Citrus nodded yes and I asked her to return with me to her place on the spaceship and she complied without my even having to wave my hand. Edna gave me a knowing nod, which I did not completely understand, as I guided Citrus out the door.

And Edna’s nod lingered in my head as Citrus and I moved along the corridors, and now we enter her cubicle and Citrus asks, “Am I to sleep?”

“It is best,” I say. “This process is full of stress for your species.”

“Will I ever see Jared again?”

“Why should you doubt that?” I ask, though I mean it not as a question but as a declaration of reassurance. I have learned this particular strangeness of Earth words over the years. Sometimes a question is meant as a statement. Sometimes a statement is meant as a question. For example, “I care about your happiness” can mean, “Will you ever learn to follow my plan for you?” Which, however, though a question, can mean, “I cannot imagine you ever turning out the way I want.” Which, though a statement, can mean, “Will you lead me to cast you away?” Which can mean, though a question, its own answer: “Yes.” These are the times when even my own Extra-Strength brain can grow confused.

Waving her hand before her softly, widely, as if she were trying to send me off to sleep, Citrus says, “What if all this is the true meaning of Paul’s words in his first letter to the Thessalonians when he prophesies that those in God’s church will be caught up together with those who have died in Jesus — caught up in the clouds, to meet the Lord in the air?

She pauses, looking into my eyes intently, a rare thing for a being from this planet, for my eyes are not easy to accept, they are so large, they are so deep, by this planet’s standards, but she looks into them as if she is ready to see me for what I am without fear.

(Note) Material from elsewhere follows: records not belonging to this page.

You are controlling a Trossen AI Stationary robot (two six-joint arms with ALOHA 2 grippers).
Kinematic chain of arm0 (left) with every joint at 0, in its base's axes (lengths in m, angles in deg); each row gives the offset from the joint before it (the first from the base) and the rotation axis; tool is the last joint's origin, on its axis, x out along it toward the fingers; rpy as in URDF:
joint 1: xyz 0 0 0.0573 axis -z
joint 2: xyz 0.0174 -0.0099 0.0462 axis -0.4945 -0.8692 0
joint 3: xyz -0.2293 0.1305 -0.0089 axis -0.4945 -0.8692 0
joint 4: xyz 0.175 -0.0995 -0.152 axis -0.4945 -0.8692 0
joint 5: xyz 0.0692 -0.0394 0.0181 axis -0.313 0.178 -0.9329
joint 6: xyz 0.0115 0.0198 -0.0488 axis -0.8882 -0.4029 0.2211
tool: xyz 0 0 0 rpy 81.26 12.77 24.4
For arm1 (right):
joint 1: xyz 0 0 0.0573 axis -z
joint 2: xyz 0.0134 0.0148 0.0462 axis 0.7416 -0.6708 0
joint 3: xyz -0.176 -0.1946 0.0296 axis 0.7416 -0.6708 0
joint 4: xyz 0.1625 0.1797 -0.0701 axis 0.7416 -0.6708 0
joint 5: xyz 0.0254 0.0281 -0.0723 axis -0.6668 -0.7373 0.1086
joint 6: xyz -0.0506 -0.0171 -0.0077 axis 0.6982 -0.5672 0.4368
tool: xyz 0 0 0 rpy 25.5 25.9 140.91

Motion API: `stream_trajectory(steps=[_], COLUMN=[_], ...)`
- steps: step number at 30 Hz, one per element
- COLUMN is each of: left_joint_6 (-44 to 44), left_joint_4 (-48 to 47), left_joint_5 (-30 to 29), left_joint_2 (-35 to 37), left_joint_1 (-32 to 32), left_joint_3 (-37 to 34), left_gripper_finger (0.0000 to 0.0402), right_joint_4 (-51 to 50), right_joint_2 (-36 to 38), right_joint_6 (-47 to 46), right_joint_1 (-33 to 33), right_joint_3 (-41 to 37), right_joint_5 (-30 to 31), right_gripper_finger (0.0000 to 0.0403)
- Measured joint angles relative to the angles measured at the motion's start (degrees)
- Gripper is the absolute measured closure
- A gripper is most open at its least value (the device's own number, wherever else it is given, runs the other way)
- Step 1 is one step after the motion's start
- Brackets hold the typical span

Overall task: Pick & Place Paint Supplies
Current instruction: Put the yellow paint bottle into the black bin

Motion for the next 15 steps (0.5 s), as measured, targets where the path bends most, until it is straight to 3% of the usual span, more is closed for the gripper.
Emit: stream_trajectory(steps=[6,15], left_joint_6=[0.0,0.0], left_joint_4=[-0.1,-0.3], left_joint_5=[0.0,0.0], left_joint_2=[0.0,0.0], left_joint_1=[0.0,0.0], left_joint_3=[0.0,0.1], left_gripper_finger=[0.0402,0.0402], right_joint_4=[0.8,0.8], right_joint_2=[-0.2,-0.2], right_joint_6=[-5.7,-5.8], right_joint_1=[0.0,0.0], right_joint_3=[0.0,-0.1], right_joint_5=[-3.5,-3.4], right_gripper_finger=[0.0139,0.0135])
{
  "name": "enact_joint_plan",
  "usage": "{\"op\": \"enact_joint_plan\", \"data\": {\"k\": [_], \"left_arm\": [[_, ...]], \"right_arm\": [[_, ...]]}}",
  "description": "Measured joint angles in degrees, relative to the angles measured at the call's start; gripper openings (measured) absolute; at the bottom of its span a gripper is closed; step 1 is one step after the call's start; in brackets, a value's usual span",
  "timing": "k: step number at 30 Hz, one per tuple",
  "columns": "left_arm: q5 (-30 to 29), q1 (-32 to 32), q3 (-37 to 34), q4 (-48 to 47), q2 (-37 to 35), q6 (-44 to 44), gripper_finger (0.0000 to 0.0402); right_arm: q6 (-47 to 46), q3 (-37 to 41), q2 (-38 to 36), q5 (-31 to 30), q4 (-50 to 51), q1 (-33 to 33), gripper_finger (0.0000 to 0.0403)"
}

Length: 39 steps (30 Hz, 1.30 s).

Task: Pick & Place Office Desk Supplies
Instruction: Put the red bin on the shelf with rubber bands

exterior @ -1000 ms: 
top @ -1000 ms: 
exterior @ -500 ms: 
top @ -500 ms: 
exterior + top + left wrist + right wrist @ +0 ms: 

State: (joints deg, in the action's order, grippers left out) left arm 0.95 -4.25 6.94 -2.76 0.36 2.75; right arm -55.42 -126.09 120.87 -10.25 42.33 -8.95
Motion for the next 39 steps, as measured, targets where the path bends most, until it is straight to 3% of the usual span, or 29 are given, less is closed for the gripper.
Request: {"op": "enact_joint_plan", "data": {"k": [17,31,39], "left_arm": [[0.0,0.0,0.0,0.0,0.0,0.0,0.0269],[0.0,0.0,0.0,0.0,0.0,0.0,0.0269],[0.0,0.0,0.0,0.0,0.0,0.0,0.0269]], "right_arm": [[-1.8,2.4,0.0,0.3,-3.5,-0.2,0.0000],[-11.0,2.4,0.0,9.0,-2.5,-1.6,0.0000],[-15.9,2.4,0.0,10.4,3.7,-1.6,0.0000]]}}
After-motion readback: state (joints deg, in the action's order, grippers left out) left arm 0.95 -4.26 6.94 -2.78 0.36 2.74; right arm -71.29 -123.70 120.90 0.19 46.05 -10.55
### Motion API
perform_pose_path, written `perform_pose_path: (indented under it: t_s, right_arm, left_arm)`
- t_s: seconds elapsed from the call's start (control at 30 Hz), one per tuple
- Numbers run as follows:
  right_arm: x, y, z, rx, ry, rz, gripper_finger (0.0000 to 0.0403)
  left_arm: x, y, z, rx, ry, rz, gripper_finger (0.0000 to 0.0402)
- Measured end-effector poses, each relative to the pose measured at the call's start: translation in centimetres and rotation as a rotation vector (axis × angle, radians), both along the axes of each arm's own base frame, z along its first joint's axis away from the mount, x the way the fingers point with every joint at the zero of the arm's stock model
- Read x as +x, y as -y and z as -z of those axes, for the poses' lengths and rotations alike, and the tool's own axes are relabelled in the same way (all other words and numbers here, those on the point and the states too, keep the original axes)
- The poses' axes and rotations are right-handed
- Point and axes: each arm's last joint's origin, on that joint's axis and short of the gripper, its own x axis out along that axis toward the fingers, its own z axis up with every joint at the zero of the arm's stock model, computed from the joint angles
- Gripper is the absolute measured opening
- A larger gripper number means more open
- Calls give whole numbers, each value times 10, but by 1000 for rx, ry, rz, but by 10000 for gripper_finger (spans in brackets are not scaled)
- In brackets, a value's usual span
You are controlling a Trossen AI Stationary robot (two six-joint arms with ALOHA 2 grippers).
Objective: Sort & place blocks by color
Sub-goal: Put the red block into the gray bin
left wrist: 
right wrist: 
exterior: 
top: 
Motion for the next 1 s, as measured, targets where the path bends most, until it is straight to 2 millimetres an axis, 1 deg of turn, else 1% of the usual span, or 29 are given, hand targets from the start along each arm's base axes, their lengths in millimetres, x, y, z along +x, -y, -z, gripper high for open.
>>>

And what am I in this place? I grow stiff-fingered at the thought of that question, which Citrus inevitably makes me address. And her question is not a question. I have caught her and others up in the clouds and she is meeting me in the air and she is convinced that she understands all of that in a way fraught with eschatological meaning.

“Jared is here too,” I say.

“Cool,” she says. “Oh that’s cool.”

“But this is not …” I begin and then pause, for I do not know how to address her intense belief.